▸ **ASSIGNMENT**
Look through the material below for "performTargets". Copy every line that contains it.

● ● ●

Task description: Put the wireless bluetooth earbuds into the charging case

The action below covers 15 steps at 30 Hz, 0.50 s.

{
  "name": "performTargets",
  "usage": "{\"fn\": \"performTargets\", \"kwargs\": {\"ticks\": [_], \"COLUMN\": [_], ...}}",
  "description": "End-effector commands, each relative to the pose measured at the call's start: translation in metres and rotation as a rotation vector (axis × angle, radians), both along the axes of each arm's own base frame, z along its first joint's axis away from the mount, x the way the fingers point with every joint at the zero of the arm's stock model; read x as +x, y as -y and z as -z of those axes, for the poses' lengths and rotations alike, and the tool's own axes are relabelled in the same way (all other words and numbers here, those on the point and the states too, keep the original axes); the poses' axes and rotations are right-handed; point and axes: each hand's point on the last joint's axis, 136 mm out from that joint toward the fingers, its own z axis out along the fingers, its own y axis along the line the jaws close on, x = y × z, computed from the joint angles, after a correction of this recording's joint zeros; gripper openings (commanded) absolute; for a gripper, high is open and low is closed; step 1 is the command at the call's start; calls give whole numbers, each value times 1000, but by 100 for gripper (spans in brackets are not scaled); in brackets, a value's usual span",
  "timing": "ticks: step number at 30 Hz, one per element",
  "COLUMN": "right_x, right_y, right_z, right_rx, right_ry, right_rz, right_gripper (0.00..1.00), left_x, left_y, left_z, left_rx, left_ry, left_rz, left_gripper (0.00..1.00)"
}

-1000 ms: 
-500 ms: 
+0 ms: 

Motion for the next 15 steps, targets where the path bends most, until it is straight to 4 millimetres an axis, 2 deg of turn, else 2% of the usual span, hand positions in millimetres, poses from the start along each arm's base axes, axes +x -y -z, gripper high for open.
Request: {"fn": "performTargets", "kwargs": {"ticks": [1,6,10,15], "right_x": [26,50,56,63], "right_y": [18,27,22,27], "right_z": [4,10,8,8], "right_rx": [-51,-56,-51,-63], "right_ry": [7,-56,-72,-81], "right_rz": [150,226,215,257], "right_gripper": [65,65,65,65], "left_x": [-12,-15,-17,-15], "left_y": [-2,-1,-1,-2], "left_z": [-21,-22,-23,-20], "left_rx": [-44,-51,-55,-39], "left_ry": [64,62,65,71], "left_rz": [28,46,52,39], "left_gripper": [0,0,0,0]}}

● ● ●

▸ **RESULT FOR THIS TASK**
  "name": "performTargets",
  "usage": "{\"fn\": \"performTargets\", \"kwargs\": {\"ticks\": [_], \"COLUMN\": [_], ...}}",
Request: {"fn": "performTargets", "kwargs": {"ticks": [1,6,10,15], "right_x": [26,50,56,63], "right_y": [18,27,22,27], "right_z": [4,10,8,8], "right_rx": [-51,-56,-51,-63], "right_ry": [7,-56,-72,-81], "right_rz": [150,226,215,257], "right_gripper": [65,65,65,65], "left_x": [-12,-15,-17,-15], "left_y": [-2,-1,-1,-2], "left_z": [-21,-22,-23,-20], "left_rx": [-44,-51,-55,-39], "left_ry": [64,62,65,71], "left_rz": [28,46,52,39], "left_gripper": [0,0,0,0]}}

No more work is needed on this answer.